23.12.15

O perdão diurético

Ryuichi Sakamoto, Cesária Évora e Caetano Veloso, “É preciso perdoar”, 
in https://www.youtube.com/watch?v=JHBnC8b02zM
Pele de aço. Contra os furacões devastadores semeados de fora para dentro. Os que fazem dano. Às vezes, dano maior. E como não temos sangue réptil, o frio sangue que daria caução à indiferença não fosse dar-se o caso de os devastadores furacões povoarem dor por dentro, não viramos cristãmente o rosto para apanhar em dose dobrada com outro furacão entretanto montado.
Como a época se presta à catarse, vem o lugar-comum do perdão como imperativo da quadra. Está mal. Deviam falar do perdão fora do natal, que é quando passamos mais tempo ao longo do compartimento que o calendário arruma num ano. Mas seja: aproveitem-se os fumos favoráveis do natal para interiorizar umas reflexões sobre o perdão.
Há quem diga que viver em permanente sobressalto não é coisa sadia. As guerras constantes dissolvem anos de vida. Trazem calvície a uns, cabelos grisalhos a outros, taquicardias e achaques cardiológicos que podem esbulhar a vida num ápice. E de que servem as disputas, se não para nos acharmos, a certa altura, de mal com a pessoa que somos? Que seja preferível o perdão. Nem que seja para a redenção da pessoa que há em nós. Não se trata, pois, de um perdão genuíno. Dirão os de há pouco: e o que é que isso interessa, se não que o perdão alcatifa os dias serenos por vir e estende a mão à saúde que se desgasta de peleja em peleja?

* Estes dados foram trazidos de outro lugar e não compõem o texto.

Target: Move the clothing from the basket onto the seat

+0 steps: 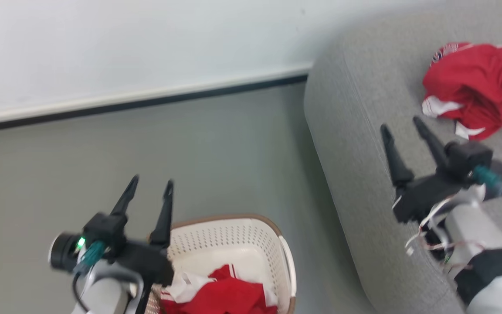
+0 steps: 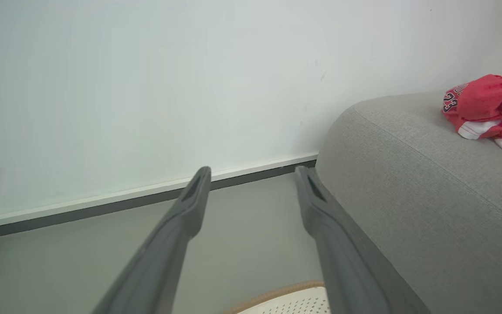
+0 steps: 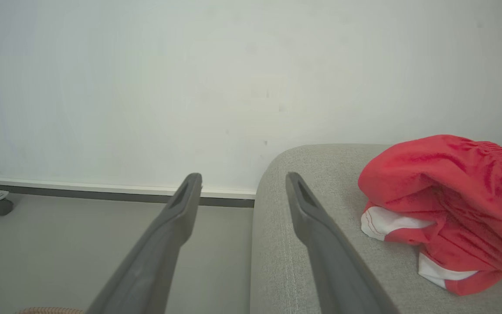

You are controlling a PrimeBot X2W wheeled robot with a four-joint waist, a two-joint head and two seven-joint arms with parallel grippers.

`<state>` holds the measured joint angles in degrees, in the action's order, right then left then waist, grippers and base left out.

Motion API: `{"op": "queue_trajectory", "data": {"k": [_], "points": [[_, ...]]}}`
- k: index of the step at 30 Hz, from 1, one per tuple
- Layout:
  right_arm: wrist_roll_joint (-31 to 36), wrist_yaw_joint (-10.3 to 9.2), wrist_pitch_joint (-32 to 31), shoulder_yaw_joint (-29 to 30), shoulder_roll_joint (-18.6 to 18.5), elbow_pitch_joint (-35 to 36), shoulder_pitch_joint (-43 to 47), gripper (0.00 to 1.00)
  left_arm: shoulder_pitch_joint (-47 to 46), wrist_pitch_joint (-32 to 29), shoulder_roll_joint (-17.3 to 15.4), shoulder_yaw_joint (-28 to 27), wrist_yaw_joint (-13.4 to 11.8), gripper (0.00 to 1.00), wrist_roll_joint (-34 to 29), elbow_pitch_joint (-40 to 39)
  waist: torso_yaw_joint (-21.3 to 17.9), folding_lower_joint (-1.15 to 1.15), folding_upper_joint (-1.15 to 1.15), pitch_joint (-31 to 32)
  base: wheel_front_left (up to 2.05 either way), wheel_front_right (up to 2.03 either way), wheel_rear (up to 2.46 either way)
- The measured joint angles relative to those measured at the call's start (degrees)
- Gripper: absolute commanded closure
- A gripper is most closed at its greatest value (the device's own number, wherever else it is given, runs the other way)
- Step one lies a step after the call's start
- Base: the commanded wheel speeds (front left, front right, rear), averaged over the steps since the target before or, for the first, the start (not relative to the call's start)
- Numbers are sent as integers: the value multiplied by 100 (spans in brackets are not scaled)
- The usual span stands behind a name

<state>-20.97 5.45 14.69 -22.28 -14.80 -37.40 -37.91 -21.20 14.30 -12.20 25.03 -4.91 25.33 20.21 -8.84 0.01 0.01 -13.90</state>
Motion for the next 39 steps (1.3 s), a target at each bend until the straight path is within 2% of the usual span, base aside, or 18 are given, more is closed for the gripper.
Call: {"op": "queue_trajectory", "data": {"k": [12,15,20,28,39], "points": [[260,-510,-1,-88,174,1171,1583,0,1246,1,-165,-657,-123,0,77,-360,378,0,0,914,0,0,0],[333,-732,0,-59,186,1543,2022,0,1634,1,-170,-836,-170,0,74,-492,444,0,0,1140,0,0,0],[334,-946,0,67,181,2018,2631,0,2078,1,-160,-1043,-174,0,26,-681,483,0,0,1351,0,0,0],[336,-1056,0,270,131,2576,3279,0,2425,1,-64,-1358,-215,0,-46,-949,451,-1,-1,1514,0,0,0],[397,-1109,0,402,112,3054,3533,0,2549,1,24,-1535,-216,0,-192,-1151,402,-1,-1,1554,0,0,0]]}}
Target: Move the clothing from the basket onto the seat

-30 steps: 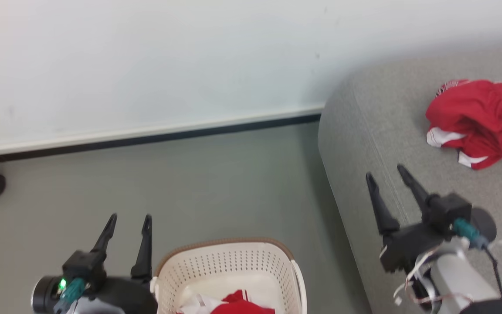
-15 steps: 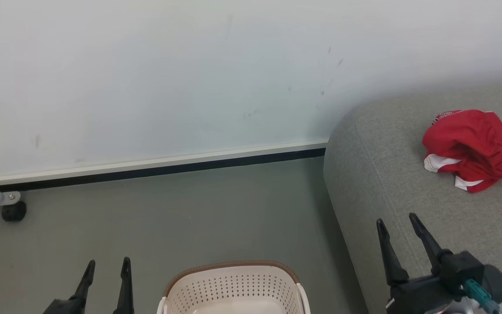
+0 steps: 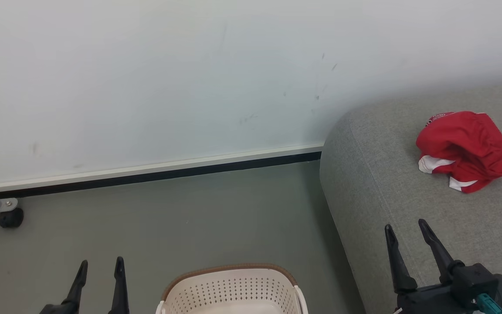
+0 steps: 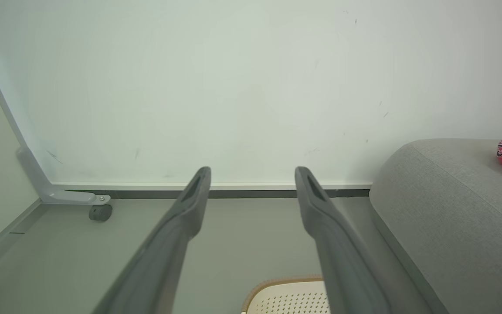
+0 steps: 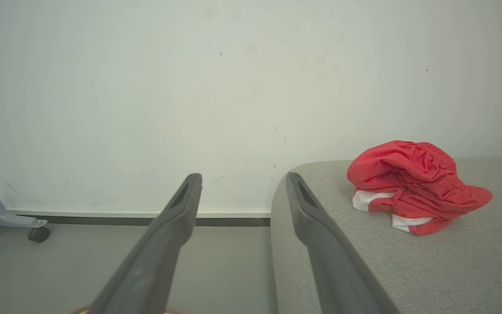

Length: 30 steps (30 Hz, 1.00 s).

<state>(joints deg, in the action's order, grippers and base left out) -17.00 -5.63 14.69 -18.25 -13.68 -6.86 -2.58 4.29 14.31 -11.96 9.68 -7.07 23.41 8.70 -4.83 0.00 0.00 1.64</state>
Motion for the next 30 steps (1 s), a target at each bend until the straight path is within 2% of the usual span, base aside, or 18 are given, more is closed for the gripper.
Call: {"op": "queue_trajectory", "data": {"k": [16,22,24,30], "points": [[51,-48,0,167,-21,313,108,0,34,0,69,-77,1,0,-269,-183,42,0,0,-169,0,0,0],[51,-48,0,308,-48,476,-45,0,-457,1,70,99,62,0,-345,-146,35,0,0,-462,0,0,0],[51,-48,0,397,-107,481,-198,0,-665,1,82,231,163,0,-399,-40,25,0,0,-591,0,0,0],[38,-49,0,751,-275,500,-649,0,-1172,-91,257,691,311,0,-646,409,-12,-1,-1,-1018,0,0,0]]}}
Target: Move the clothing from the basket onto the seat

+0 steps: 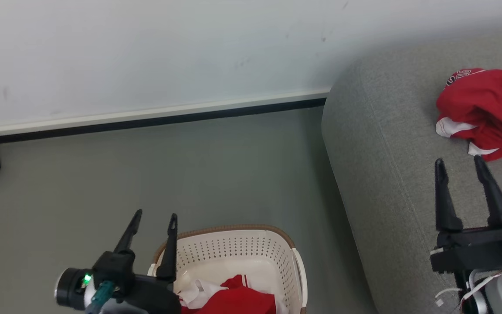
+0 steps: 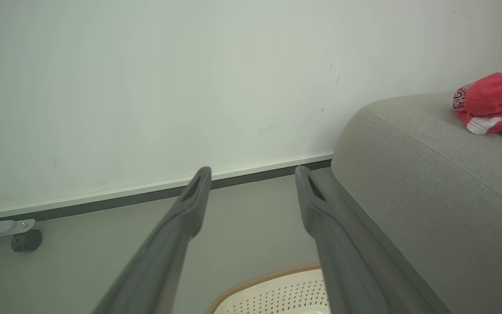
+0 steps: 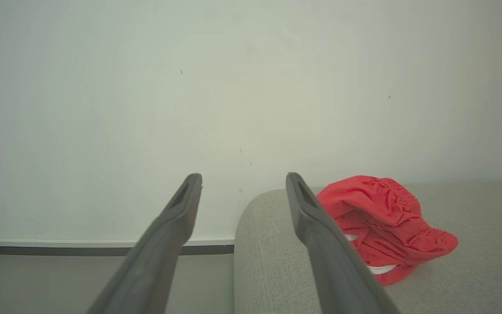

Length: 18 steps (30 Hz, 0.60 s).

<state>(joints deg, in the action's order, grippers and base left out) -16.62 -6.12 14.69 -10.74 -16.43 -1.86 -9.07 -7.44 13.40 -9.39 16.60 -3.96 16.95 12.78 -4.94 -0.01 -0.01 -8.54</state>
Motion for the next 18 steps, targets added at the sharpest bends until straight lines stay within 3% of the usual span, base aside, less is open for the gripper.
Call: {"op": "queue_trajectory", "data": {"k": [8,18], "points": [[-59,0,1,336,-235,-13,-644,0,-647,-379,322,710,255,0,-345,798,-42,0,0,-616,0,0,0],[-46,0,2,485,-400,320,-1346,0,-1259,-990,403,1418,578,0,-814,1949,-88,0,0,-1411,0,0,0]]}}
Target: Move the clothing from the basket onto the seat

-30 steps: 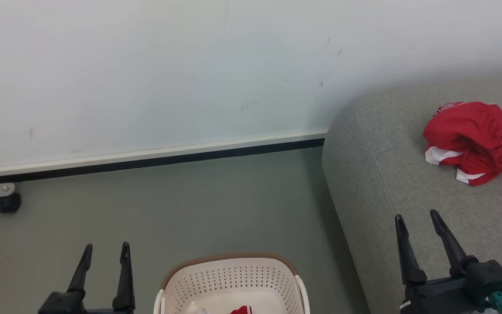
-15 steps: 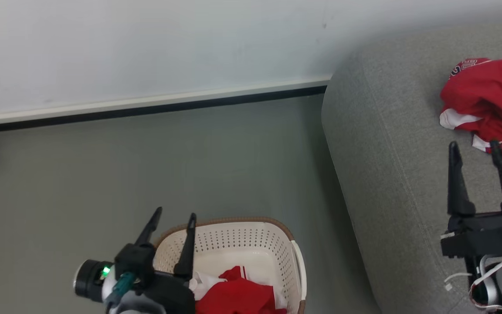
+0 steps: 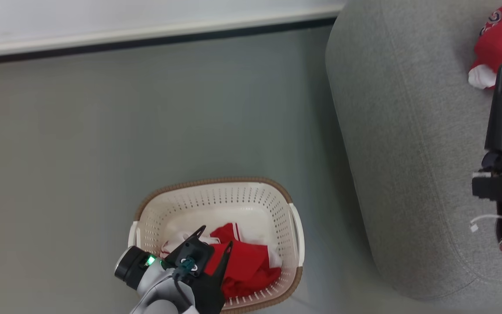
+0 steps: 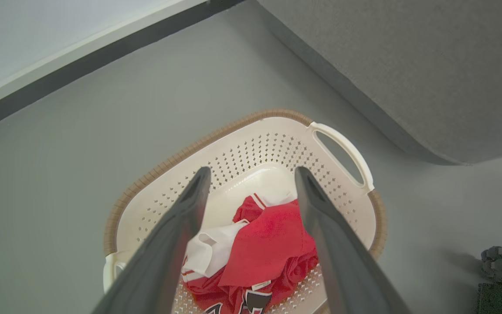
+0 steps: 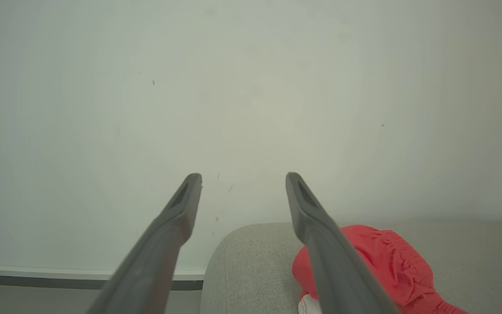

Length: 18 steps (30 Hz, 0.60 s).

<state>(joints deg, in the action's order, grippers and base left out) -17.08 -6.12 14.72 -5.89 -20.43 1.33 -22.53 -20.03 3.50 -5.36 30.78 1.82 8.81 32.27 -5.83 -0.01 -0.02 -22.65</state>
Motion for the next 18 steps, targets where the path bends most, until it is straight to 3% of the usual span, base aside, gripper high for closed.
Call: {"op": "queue_trajectory", "data": {"k": [18], "points": [[158,8,0,-23,-71,636,-990,0,-908,-437,-26,357,232,0,-414,1005,-162,0,0,-1364,0,0,0]]}}
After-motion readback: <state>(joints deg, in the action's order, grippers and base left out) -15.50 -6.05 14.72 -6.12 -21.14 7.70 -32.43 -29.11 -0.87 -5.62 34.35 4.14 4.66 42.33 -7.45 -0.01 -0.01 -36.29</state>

Outros situam o perdão numa manifestação de nobreza de quem perdoa. É outro lugar-comum, e não menos obnóxio. Não é um perdão genuíno. Perdoa-se porque alguém tem de romper a corda da estultícia, quando com outrem se engalfinha numa pugna estéril. Um dia, o putativo magnânimo encontra-se com uma alvorada radiosa que lhe sussurra ao ouvido que fica bem no retrato se for ele a tomar a iniciativa do perdão. A vontade de o fazer é nula. A promessa de aparecer como se fosse o substituto de uma divindade a quem é dado o poder da absolvição oculta a sobranceria destilada. Não há perdão; há a sua simulação, um cenário de sombras sucessivas em que tudo passa a pertencer ao faz-de-conta.  
E agora pergunta-se: há perdão genuíno, espontâneo? Responda-se com outra interrogação: e o que é que isso interessa? Cada um é juiz das circunstâncias. Julgar um perdão como pretexto de outra coisa qualquer não pertence às prerrogativas de quem está no exterior da indulgência.
E, portanto, é uma perda de tempo teorizar sobre o perdão.